Test with the following PR branches:

• fix: fix default public password reset URL reaction#5991
• feat: add URL for identity error page reaction-hydra#42
• Add remaining identity provider flows reaction-identity#12

Reset Password

Prerequisite: Configure emailing on the API so that you'll get the password reset email.

1. Create an account
2. Sign out
3. Click Sign In, but then click Forgot Password
4. Enter the email address of the account you created and click the button.
5. In the email, click the link.
6. Set a new password
7. Log in with the new password to confirm it worked.

Change Password

1. Create an account or use already created.
2. Sign in
3. From account menu, choose Change Password.
4. You should be taken to the Change Password form on Reaction Identity with the email address pre-filled.
5. Enter your current and new password.
6. After the change, you should be automatically redirected back to the same storefront page you were on when you clicked Change Password.
7. Sign out and back in with the new password to verify it worked.

Logout

If you've tested the other changes, you've been testing logout.

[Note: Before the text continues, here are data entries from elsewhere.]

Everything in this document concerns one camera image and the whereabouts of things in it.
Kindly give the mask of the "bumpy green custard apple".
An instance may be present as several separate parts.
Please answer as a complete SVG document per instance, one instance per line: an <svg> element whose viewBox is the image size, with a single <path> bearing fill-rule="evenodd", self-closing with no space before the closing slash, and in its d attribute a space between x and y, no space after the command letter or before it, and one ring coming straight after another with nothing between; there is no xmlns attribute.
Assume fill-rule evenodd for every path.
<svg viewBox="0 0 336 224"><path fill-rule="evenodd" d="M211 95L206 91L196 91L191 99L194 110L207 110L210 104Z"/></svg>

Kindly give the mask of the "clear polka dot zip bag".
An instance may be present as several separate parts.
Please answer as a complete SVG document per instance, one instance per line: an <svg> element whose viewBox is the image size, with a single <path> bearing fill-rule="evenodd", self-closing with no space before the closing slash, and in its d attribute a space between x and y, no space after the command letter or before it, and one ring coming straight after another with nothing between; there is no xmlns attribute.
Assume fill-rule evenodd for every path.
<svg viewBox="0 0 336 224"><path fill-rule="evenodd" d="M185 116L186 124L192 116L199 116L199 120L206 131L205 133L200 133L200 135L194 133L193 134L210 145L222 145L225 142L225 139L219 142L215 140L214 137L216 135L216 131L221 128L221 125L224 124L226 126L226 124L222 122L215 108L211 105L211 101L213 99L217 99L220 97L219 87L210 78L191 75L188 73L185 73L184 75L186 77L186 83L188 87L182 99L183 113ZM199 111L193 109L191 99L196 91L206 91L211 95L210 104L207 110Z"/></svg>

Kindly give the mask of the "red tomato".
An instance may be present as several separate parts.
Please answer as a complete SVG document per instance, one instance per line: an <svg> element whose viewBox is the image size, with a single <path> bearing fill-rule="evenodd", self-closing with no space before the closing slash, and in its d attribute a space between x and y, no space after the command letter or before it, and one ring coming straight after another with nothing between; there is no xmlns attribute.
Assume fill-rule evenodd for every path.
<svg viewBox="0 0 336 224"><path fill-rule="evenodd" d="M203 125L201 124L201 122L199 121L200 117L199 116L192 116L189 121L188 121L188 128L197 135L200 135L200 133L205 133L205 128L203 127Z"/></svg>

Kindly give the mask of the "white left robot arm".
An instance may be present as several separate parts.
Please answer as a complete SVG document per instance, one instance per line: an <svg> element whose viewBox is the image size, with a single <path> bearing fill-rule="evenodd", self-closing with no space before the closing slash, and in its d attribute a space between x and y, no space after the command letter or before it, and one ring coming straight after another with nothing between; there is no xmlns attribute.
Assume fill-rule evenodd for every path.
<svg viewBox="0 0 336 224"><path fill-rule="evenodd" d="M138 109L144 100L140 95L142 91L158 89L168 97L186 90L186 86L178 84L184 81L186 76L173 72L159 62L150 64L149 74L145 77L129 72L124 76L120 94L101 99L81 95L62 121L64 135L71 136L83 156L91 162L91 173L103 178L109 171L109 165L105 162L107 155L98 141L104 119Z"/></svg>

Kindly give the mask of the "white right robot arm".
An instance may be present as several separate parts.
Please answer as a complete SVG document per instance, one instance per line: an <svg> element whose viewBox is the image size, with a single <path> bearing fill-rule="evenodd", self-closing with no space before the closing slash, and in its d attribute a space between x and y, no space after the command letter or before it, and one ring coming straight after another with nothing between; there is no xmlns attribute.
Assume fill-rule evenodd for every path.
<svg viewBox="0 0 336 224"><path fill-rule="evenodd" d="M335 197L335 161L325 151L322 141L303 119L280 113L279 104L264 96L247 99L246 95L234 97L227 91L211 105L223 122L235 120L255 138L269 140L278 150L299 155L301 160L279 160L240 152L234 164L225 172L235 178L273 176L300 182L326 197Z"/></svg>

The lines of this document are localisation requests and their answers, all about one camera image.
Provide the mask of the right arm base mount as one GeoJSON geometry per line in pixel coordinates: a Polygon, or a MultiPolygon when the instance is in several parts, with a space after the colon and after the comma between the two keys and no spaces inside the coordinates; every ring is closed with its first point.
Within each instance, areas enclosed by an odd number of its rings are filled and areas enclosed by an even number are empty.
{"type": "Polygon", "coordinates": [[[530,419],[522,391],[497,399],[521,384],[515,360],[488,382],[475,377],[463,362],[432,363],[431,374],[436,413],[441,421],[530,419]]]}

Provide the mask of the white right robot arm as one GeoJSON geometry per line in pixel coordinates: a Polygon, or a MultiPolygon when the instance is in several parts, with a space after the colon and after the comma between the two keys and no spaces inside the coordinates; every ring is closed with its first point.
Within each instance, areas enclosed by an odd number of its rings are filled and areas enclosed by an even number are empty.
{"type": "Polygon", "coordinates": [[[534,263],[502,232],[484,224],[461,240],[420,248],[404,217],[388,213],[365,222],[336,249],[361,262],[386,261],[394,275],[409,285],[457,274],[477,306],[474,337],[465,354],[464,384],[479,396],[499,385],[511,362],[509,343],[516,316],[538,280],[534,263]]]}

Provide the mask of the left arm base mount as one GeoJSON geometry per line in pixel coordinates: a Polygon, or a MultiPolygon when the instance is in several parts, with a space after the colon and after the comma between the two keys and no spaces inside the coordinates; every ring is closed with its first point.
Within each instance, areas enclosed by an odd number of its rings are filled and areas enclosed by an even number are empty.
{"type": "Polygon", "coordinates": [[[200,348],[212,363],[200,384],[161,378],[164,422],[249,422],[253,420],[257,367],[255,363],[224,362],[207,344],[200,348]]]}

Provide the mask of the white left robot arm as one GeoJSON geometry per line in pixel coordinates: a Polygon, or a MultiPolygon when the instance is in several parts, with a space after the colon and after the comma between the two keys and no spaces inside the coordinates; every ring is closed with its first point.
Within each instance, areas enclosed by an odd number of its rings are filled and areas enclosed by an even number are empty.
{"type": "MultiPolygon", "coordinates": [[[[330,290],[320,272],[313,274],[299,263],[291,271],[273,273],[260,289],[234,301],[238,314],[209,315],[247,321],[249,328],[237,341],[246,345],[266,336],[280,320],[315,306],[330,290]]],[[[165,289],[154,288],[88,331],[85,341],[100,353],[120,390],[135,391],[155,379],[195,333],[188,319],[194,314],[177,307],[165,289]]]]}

The flow is different behind the scenes (standard OpenID Connect Logout Flow, more secure), but the effect is the same.

Error Page

There is a custom OAuth error page now, but unless you modify the code or adjust some env variables you will hopefully not see it. If you are interested in doing this, let me know.

[willopez]

Looks good, there is a minor issue with escaping & in the setup script that will be addressed separately.